- _ACTIVITY_: Copy every line of the listing that holds the string "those".
=-=-=-=-=
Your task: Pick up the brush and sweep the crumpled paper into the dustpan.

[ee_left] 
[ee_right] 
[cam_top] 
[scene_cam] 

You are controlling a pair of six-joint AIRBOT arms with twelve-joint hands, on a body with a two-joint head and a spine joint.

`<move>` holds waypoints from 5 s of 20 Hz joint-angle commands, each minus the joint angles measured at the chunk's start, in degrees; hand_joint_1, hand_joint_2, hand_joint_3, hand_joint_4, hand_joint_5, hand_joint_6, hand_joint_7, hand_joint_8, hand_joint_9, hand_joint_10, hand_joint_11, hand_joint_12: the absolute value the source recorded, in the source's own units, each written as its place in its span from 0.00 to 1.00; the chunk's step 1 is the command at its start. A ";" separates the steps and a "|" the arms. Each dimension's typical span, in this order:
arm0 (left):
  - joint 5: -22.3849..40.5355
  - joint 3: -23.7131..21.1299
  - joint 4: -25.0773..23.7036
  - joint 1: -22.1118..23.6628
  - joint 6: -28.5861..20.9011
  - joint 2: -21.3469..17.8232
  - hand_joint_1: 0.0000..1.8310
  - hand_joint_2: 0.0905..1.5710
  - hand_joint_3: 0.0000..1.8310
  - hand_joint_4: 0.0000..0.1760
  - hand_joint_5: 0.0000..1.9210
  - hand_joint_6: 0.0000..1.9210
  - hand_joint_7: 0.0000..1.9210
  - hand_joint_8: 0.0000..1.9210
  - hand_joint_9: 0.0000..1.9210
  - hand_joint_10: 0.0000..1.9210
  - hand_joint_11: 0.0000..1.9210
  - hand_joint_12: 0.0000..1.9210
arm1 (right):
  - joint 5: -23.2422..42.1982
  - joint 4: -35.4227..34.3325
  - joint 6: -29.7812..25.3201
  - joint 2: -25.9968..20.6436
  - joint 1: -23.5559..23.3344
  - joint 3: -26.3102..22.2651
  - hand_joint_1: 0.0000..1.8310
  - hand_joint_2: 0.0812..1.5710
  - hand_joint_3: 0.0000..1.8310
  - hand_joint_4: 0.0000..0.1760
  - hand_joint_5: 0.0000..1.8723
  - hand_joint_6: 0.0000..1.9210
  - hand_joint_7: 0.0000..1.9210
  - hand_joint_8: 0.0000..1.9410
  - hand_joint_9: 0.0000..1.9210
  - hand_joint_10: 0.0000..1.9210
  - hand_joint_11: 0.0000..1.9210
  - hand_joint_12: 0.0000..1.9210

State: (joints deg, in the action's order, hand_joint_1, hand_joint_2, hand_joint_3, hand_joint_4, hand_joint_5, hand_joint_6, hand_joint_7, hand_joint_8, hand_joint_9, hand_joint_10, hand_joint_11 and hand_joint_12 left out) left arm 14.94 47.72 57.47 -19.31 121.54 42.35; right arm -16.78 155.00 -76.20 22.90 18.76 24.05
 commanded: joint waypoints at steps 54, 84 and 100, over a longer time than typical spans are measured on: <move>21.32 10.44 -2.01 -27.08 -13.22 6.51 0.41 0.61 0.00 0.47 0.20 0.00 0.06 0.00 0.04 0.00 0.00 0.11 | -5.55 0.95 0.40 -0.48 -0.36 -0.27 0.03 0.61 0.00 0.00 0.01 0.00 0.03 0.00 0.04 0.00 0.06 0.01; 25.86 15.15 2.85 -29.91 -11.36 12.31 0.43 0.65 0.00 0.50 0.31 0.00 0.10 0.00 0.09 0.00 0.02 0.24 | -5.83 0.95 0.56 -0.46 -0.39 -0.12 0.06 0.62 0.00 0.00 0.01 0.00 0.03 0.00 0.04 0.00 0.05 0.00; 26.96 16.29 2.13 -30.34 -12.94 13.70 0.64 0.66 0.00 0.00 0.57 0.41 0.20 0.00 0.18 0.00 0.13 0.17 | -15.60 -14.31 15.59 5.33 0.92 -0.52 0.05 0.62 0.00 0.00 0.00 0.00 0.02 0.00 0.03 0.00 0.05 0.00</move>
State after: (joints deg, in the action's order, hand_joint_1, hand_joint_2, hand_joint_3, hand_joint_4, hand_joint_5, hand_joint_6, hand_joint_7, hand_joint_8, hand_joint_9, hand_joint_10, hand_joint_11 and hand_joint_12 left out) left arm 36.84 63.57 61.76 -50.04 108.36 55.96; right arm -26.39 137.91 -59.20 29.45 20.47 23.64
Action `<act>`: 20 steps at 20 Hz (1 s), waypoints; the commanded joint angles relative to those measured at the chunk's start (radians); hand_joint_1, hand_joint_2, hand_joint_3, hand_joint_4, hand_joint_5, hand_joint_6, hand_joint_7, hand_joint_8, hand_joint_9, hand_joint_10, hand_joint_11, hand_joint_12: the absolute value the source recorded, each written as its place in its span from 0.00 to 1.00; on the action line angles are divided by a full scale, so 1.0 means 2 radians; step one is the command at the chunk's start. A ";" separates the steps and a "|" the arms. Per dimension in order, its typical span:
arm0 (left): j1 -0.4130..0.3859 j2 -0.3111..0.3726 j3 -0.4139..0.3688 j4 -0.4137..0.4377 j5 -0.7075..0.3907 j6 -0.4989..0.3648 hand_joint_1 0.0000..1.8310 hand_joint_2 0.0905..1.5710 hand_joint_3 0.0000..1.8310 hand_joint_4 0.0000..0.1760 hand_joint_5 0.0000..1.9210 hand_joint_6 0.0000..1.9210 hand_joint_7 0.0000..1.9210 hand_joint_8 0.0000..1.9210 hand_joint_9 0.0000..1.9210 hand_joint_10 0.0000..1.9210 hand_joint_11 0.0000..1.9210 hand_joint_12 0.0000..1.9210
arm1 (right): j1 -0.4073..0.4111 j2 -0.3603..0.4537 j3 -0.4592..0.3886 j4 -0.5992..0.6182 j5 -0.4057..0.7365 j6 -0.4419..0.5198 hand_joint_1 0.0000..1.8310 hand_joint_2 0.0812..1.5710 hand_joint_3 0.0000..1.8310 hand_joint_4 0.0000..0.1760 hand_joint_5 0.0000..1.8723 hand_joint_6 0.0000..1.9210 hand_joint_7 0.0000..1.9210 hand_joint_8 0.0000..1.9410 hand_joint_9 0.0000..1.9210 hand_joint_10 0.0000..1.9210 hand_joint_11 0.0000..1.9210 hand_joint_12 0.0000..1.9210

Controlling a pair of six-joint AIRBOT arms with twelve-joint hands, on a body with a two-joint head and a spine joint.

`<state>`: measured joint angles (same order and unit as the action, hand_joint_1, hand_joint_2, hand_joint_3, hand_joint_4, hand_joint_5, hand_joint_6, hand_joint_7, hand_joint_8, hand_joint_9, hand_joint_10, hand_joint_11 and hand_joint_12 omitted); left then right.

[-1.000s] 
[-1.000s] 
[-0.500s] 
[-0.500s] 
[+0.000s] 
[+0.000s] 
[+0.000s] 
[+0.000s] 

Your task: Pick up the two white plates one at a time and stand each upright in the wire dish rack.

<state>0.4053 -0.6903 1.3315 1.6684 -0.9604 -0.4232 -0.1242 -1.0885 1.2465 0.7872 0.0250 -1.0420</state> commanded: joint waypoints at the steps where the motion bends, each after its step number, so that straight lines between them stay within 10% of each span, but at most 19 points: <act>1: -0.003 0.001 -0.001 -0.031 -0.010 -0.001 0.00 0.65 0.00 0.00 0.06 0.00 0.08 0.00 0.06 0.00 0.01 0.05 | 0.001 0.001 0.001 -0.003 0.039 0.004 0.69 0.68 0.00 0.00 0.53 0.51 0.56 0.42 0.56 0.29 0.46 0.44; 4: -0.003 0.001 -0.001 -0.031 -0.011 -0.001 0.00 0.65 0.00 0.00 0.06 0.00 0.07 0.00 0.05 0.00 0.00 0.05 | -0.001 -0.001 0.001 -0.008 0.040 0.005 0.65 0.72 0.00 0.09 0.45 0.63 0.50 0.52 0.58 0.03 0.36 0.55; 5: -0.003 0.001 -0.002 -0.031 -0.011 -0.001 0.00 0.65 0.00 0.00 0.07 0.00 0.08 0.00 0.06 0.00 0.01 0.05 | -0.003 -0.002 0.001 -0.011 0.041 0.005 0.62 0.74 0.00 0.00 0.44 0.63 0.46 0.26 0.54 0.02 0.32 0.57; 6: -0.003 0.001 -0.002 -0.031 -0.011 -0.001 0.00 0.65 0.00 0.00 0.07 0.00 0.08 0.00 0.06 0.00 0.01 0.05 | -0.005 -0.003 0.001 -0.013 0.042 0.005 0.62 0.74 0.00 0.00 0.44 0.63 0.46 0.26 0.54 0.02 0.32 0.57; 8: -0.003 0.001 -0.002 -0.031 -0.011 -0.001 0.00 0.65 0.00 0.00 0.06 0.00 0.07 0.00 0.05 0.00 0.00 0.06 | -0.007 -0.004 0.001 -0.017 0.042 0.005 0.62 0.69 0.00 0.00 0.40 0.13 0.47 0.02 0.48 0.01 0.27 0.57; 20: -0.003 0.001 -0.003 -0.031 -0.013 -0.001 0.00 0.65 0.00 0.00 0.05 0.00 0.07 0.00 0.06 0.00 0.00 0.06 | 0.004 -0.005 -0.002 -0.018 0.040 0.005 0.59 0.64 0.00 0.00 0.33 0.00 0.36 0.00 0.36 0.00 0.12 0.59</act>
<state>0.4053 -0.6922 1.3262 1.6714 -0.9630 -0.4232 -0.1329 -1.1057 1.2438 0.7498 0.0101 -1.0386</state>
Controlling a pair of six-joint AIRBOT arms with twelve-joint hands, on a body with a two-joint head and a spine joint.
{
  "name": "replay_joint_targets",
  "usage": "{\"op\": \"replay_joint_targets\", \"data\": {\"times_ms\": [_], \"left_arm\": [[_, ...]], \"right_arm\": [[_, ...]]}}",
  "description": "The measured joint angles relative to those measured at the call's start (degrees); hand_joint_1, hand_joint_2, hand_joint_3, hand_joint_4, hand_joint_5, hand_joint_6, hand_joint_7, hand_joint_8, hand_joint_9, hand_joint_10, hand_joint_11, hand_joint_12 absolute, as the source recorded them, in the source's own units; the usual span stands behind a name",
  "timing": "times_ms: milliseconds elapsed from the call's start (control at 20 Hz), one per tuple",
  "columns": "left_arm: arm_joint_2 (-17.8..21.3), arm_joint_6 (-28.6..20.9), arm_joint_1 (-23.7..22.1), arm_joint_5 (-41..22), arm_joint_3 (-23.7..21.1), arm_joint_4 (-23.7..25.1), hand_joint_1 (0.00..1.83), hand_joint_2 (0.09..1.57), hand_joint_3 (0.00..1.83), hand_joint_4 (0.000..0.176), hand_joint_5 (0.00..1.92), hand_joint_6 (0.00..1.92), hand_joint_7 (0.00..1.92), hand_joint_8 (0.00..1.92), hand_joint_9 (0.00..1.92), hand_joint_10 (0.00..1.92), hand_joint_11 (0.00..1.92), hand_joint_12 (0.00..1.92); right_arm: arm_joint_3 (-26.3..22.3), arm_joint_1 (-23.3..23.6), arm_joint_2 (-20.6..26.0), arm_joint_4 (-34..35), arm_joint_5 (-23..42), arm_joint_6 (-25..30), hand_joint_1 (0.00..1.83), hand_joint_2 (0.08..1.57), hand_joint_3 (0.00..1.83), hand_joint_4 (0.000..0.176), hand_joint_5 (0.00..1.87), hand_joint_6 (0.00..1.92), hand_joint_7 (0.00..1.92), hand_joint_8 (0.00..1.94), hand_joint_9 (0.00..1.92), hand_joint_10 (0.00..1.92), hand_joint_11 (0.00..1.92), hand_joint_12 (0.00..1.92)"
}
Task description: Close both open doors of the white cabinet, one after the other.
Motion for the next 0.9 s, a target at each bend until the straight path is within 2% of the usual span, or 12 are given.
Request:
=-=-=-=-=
- _FINISHED TASK_:
Action `<act>`: 20 steps at 20 Hz (1 s), waypoints; the commanded joint angles relative to those measured at the chunk's start (radians); hand_joint_1, hand_joint_2, hand_joint_3, hand_joint_4, hand_joint_5, hand_joint_6, hand_joint_7, hand_joint_8, hand_joint_9, hand_joint_10, hand_joint_11, hand_joint_12: the absolute value the source recorded, each written as its place in its span from 0.00 to 1.00; on the action line angles are divided by a full scale, so 1.0 means 2 radians; step one is the command at the chunk's start. A ";" separates the steps and a "|" the arms. Per dimension in order, its typical span:
  "description": "The measured joint angles relative to those measured at the call's start (degrees); hand_joint_1, hand_joint_2, hand_joint_3, hand_joint_4, hand_joint_5, hand_joint_6, hand_joint_7, hand_joint_8, hand_joint_9, hand_joint_10, hand_joint_11, hand_joint_12 absolute, as the source recorded them, in the source's own units; the usual span stands behind a name",

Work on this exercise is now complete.